Data for this exercise section start

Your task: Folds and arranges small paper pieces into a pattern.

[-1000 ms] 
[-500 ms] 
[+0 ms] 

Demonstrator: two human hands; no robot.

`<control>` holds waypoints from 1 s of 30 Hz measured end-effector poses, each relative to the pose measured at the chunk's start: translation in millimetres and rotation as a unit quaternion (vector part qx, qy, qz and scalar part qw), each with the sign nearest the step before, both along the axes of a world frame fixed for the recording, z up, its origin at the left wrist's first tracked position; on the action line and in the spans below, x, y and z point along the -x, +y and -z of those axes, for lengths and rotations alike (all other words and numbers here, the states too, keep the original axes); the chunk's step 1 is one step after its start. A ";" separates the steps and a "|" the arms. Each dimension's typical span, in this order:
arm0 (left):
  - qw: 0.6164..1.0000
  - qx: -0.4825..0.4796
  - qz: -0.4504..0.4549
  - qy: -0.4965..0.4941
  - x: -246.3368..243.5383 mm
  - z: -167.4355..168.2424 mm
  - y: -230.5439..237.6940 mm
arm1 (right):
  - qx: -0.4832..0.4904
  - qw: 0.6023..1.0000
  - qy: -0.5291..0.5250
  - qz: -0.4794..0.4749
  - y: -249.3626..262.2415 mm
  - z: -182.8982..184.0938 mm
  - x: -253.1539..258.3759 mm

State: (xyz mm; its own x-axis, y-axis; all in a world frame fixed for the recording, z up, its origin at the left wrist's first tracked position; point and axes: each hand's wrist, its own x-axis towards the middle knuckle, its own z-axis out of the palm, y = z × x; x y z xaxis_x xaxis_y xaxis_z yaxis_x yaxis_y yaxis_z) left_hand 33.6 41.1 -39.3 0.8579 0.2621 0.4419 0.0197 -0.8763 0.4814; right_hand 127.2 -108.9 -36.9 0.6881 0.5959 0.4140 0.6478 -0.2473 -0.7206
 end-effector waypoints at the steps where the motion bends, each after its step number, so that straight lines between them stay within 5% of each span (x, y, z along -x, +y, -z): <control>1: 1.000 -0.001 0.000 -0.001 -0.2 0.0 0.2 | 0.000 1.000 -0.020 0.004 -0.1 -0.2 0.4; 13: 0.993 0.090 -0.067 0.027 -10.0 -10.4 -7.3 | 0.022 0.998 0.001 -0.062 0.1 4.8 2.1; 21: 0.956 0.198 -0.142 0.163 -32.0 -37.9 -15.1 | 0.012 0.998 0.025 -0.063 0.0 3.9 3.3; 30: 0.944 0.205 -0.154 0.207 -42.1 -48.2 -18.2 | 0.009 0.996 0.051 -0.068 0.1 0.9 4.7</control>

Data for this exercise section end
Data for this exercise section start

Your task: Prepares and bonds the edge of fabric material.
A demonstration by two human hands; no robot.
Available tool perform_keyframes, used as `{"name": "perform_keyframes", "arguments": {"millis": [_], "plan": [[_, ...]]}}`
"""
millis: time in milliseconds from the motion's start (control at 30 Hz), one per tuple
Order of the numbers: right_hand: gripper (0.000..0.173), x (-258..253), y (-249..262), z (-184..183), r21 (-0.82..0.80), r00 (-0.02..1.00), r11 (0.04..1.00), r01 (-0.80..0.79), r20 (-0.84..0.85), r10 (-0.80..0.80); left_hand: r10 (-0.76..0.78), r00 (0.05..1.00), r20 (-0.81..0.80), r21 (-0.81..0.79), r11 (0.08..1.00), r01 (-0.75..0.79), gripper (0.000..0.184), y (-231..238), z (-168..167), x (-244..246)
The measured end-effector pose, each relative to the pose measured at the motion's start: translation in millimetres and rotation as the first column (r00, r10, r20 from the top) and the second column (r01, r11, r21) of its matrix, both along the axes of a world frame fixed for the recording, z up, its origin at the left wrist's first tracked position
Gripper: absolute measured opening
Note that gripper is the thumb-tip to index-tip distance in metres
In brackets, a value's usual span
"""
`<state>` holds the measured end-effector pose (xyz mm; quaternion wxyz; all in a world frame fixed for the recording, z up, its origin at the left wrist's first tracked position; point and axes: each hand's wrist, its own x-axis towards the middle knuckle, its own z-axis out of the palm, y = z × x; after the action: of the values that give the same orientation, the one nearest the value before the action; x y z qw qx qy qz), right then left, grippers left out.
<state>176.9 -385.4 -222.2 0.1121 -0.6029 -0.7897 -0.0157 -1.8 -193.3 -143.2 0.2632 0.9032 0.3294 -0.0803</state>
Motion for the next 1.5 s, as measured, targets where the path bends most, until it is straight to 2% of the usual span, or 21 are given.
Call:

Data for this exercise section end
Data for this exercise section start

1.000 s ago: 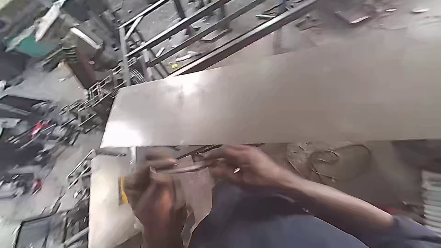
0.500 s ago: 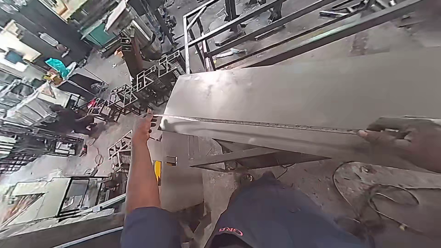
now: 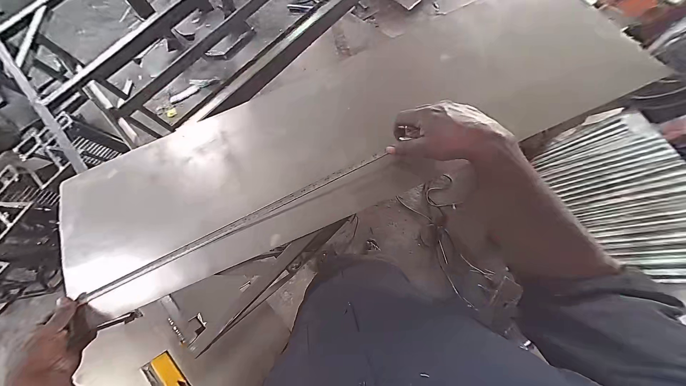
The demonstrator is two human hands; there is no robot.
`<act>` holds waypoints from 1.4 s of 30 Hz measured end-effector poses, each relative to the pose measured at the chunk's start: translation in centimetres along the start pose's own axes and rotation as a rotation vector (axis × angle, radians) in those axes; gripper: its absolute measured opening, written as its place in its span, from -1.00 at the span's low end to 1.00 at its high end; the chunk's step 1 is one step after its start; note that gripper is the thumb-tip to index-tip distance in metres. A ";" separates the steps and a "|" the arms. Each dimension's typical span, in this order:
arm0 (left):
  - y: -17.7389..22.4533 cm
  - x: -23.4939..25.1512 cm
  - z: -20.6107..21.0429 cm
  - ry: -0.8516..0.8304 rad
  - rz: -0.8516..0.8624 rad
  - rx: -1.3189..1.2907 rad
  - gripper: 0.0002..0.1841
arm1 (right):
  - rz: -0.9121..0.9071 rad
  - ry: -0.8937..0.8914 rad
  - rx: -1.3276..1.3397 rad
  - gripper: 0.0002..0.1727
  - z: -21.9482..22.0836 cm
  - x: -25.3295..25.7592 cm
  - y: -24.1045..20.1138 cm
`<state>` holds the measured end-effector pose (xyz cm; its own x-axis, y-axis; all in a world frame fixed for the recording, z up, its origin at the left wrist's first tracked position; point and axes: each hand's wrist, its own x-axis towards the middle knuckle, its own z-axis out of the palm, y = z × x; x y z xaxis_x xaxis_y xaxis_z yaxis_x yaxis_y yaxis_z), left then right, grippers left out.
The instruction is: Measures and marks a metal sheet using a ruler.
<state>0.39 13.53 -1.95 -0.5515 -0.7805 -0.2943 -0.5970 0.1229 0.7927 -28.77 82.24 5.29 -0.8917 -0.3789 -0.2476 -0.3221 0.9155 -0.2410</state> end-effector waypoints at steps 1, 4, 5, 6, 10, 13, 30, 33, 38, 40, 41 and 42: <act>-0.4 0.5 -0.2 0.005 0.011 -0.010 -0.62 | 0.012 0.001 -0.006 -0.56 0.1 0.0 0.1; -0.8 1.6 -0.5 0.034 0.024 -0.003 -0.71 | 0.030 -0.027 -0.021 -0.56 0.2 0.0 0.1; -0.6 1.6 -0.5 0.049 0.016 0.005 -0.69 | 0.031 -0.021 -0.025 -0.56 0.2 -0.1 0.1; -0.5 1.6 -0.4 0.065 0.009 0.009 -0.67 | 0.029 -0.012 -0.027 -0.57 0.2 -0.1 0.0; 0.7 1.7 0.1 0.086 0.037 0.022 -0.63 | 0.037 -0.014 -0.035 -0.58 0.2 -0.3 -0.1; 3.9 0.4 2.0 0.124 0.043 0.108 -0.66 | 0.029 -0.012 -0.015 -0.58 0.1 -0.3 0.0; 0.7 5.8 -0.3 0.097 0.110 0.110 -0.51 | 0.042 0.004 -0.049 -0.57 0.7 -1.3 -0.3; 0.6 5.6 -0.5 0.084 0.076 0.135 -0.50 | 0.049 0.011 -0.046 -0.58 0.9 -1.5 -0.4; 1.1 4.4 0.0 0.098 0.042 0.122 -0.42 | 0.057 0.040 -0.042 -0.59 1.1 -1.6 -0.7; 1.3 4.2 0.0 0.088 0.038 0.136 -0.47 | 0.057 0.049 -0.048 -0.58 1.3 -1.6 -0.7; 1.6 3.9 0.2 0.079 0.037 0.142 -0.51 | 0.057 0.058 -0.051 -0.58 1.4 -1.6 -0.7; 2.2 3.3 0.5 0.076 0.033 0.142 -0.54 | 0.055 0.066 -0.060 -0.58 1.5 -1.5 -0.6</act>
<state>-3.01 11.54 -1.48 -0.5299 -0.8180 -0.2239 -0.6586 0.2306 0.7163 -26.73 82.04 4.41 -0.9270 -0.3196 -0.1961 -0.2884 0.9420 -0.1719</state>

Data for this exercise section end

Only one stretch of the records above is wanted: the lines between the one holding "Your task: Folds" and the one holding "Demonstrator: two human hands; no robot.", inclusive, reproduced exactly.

■ Solution
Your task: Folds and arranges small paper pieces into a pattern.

[-1000 ms] 
[-500 ms] 
[+0 ms] 

Demonstrator: two human hands; no robot.

This exercise has nothing further to it.